Task instructions:
In the listing below, find the line that contains "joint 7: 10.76" and the line that contains "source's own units". Quote both and every line between them, exactly, and nothing more.
*** Given data ***
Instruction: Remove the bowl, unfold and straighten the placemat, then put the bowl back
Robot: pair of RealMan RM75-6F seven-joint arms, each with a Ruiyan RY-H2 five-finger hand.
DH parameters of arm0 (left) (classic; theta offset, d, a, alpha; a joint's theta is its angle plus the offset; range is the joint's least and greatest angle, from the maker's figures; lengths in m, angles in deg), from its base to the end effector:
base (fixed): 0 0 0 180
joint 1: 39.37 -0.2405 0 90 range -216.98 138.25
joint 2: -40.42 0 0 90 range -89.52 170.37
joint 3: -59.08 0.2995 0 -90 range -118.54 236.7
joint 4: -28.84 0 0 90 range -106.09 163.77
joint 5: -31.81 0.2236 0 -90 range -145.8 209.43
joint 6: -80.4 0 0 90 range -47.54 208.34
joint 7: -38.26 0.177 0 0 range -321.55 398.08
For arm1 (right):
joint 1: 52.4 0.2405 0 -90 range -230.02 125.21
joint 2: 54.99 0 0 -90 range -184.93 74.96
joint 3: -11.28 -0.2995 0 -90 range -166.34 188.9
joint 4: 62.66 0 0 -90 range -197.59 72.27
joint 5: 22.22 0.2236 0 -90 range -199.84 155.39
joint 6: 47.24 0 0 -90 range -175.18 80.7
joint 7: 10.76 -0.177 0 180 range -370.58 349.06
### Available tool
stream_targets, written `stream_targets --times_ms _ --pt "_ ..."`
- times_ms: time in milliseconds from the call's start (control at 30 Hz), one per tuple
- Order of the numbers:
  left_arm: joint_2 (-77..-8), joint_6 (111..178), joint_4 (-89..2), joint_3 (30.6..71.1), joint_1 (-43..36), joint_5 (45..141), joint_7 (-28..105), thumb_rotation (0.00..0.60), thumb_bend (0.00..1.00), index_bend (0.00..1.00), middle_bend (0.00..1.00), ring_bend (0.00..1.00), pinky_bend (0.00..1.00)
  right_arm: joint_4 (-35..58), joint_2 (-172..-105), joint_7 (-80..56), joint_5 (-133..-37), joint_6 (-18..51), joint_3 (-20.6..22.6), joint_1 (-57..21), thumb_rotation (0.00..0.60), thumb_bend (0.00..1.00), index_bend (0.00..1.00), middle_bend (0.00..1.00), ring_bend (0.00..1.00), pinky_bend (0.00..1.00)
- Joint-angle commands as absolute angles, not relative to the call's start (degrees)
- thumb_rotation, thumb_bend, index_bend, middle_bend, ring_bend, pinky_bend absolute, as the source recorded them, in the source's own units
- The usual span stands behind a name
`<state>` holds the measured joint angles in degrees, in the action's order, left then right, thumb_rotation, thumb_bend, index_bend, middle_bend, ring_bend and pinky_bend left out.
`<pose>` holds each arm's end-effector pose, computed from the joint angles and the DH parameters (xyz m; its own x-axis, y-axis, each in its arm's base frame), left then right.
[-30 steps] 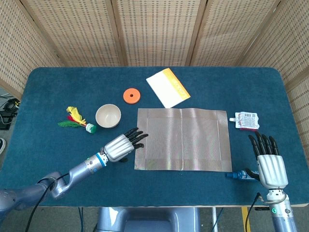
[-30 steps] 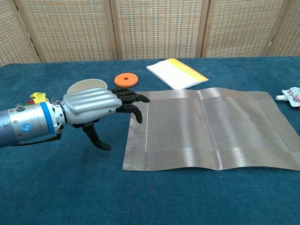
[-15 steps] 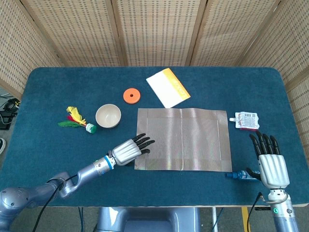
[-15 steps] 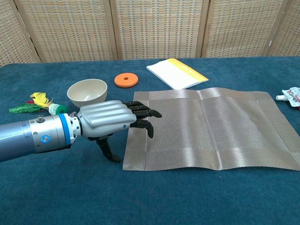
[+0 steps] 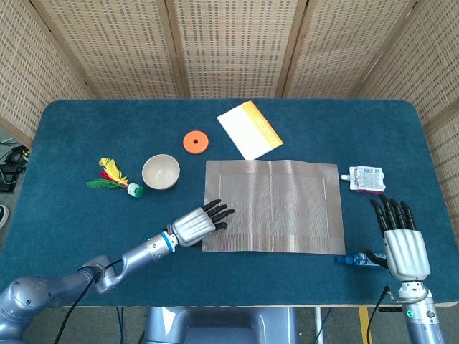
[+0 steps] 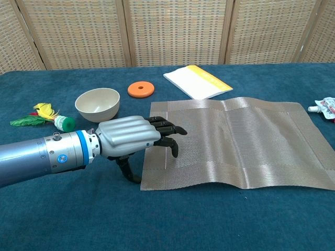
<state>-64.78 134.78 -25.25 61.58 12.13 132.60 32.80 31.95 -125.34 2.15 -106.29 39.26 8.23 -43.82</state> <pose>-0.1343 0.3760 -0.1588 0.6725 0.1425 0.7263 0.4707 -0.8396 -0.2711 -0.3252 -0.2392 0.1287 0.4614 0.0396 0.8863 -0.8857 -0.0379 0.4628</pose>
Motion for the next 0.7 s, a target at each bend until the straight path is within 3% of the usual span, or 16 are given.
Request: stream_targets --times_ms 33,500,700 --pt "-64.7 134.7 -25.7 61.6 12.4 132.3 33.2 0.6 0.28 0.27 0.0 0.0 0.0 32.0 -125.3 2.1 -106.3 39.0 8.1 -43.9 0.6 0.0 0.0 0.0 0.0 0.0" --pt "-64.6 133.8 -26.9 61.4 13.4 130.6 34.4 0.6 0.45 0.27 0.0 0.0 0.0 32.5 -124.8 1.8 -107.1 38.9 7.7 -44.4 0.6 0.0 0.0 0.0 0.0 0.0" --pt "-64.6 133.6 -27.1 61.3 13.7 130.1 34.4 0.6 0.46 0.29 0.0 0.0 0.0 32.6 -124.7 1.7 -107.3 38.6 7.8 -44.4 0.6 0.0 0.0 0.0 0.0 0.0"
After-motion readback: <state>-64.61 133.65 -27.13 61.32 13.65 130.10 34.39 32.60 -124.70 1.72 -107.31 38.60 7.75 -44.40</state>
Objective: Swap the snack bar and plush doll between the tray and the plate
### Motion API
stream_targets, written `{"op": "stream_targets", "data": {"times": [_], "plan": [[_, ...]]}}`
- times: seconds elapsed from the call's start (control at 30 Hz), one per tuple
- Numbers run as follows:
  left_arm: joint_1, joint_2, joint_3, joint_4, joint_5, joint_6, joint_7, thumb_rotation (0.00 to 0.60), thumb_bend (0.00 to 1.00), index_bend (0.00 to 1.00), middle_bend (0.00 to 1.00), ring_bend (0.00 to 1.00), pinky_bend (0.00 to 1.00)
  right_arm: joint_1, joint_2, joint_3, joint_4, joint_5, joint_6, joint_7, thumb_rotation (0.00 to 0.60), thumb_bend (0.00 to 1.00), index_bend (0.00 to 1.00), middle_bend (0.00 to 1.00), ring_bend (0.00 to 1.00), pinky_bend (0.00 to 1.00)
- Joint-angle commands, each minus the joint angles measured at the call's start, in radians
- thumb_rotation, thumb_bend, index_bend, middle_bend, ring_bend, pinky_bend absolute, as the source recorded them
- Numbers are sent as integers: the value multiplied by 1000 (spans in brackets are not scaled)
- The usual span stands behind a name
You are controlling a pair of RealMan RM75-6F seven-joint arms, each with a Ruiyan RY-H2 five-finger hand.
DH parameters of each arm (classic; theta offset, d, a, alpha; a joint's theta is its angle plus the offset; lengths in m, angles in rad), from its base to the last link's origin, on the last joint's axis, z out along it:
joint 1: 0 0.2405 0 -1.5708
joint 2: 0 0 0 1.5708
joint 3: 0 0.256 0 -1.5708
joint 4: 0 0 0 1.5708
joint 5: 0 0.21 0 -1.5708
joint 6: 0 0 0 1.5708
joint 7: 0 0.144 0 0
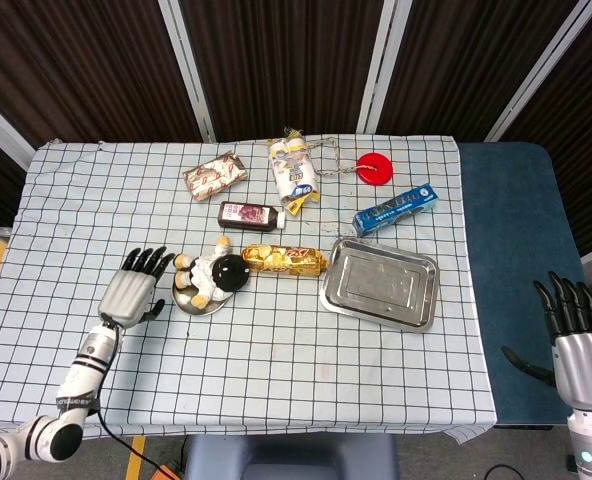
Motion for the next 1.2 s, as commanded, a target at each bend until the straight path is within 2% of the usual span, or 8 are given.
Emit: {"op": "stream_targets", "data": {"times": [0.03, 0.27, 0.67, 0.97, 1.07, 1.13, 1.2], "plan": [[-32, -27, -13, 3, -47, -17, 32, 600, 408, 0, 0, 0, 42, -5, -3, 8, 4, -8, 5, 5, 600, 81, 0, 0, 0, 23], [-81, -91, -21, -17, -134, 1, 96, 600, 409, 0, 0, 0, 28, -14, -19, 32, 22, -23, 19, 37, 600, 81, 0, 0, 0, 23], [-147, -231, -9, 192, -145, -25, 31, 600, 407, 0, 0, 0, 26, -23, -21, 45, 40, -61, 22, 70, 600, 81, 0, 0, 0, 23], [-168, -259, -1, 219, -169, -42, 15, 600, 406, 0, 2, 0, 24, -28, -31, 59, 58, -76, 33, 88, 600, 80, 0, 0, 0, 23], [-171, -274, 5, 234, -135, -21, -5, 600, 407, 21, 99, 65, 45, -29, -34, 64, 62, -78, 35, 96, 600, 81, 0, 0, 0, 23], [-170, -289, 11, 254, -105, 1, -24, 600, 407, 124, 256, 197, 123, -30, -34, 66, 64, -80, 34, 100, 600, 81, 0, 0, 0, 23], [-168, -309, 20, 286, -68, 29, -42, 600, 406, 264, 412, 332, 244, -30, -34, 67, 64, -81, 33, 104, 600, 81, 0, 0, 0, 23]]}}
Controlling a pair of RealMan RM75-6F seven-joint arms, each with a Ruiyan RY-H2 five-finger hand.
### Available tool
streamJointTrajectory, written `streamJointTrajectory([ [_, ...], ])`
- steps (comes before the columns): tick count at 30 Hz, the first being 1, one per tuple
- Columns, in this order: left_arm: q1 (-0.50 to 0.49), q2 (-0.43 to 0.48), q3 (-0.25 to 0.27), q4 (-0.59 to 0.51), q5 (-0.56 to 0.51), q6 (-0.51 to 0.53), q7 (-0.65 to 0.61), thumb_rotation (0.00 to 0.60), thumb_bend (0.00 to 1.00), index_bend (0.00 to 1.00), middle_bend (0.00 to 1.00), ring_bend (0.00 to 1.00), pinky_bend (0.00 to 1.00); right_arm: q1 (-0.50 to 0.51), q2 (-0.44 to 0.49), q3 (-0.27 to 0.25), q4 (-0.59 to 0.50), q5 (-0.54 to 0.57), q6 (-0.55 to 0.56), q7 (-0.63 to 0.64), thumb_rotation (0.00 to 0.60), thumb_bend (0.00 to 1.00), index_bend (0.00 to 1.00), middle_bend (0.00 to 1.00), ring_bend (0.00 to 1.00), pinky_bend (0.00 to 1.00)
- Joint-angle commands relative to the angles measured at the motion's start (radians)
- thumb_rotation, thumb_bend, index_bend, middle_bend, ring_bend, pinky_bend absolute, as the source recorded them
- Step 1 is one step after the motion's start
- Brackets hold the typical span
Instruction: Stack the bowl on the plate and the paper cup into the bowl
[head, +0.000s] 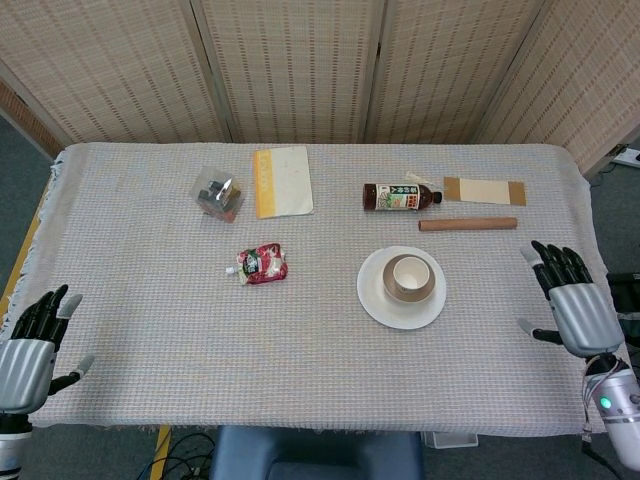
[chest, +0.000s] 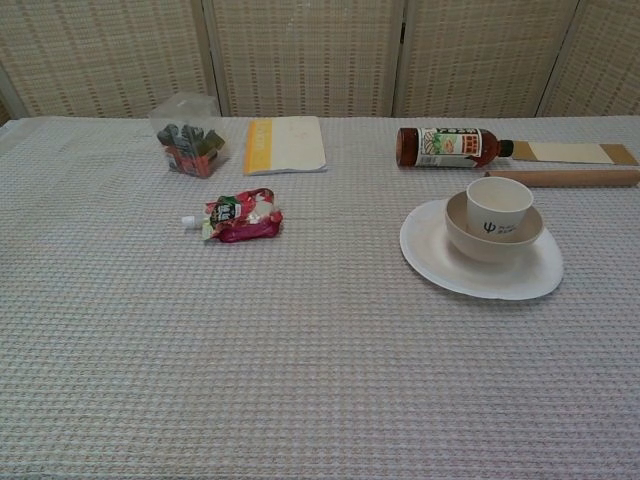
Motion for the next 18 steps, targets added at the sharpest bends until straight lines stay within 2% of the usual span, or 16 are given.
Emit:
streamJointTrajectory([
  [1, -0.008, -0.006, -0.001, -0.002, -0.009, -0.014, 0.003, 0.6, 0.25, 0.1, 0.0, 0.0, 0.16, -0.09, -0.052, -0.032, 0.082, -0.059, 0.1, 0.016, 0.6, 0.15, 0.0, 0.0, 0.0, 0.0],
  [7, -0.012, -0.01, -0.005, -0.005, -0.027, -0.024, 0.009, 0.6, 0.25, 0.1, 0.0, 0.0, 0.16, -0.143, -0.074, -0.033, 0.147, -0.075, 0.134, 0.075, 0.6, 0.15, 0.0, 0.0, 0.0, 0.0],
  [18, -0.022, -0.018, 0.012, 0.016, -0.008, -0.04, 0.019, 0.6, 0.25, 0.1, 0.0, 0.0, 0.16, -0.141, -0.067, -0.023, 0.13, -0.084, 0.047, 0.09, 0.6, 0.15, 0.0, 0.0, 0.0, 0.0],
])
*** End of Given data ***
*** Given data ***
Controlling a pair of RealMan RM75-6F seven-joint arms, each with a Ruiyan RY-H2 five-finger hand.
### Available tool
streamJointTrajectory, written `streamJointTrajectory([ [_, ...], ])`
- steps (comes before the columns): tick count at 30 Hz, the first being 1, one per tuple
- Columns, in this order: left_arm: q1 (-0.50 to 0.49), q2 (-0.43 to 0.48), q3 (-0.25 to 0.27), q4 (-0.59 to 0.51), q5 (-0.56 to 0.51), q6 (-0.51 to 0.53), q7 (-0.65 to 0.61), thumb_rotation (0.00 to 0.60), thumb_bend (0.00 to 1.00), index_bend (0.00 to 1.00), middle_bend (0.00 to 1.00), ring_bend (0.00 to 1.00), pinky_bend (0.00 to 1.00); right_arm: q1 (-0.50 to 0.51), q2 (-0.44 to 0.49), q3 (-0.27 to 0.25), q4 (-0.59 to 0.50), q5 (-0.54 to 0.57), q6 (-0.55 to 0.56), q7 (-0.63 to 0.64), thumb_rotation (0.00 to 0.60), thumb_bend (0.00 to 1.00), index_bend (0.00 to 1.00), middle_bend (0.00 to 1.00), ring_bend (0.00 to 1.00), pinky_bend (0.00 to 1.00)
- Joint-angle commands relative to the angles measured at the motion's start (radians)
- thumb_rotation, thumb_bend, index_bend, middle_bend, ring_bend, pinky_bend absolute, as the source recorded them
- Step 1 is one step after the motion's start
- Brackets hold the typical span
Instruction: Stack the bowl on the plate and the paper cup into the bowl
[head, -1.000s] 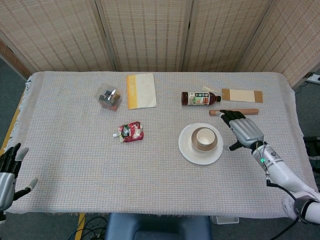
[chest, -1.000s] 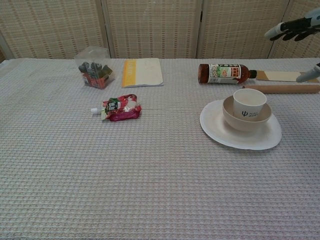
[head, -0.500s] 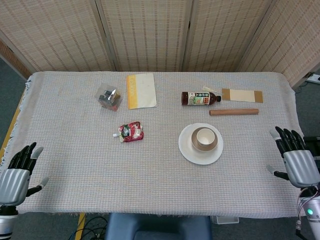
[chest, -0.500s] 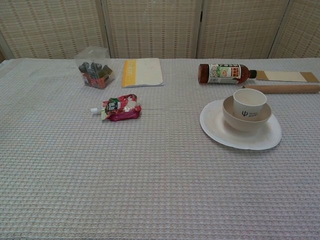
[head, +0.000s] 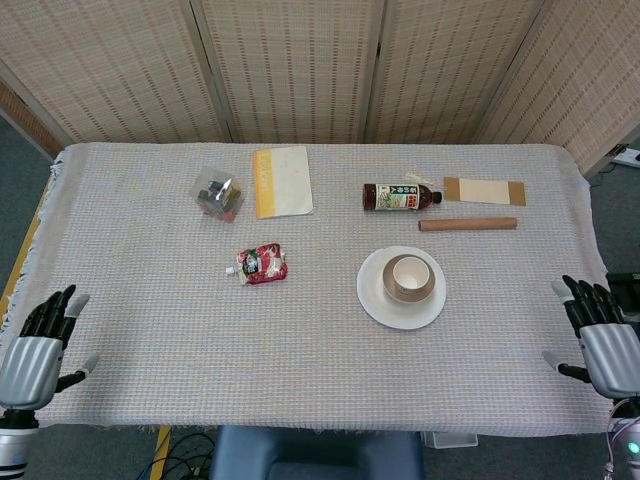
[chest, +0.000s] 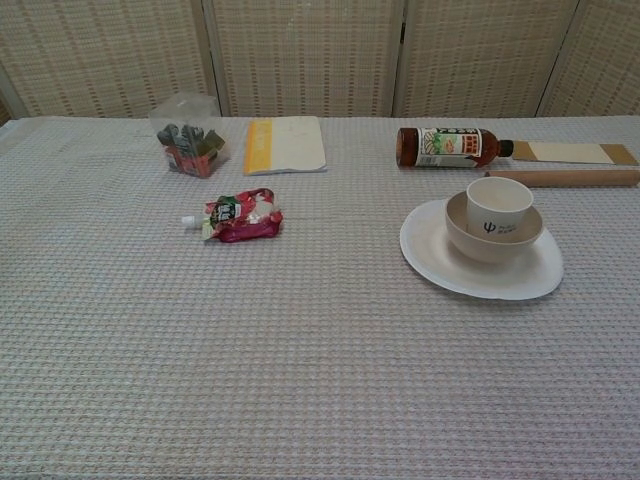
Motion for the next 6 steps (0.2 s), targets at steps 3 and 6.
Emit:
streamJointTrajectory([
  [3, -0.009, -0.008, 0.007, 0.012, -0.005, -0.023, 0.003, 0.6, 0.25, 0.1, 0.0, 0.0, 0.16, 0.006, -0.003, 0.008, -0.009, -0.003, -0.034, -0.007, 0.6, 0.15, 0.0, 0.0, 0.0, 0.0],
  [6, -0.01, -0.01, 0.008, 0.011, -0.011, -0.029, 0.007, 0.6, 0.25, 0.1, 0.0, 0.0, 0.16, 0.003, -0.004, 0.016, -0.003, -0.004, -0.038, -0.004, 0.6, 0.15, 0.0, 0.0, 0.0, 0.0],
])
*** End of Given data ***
Reply:
joint 7: 10.76 -0.177 0 180 range -370.58 349.06
### Available tool
stream_targets, written `stream_targets --times_ms _ --pt "_ ..."`
- times_ms: time in milliseconds from the call's start (control at 30 Hz), one per tuple
- Order of the numbers:
  left_arm: joint_2 (-77..-8), joint_6 (111..178), joint_4 (-89..2), joint_3 (30.6..71.1), joint_1 (-43..36), joint_5 (45..141), joint_7 (-28..105), thumb_rotation (0.00..0.60), thumb_bend (0.00..1.00), index_bend (0.00..1.00), middle_bend (0.00..1.00), ring_bend (0.00..1.00), pinky_bend (0.00..1.00)
  right_arm: joint_4 (-35..58), joint_2 (-172..-105), joint_7 (-80..56), joint_5 (-133..-37), joint_6 (-18..51), joint_3 (-20.6..22.6), joint_1 (-57..21), thumb_rotation (0.00..0.60), thumb_bend (0.00..1.00), index_bend (0.00..1.00), middle_bend (0.00..1.00), ring_bend (0.00..1.00), pinky_bend (0.00..1.00)
- Joint-angle commands as absolute angles, not relative to the call's start (degrees)
- thumb_rotation, thumb_bend, index_bend, middle_bend, ring_bend, pinky_bend absolute, as the source recorded them, in the source's own units

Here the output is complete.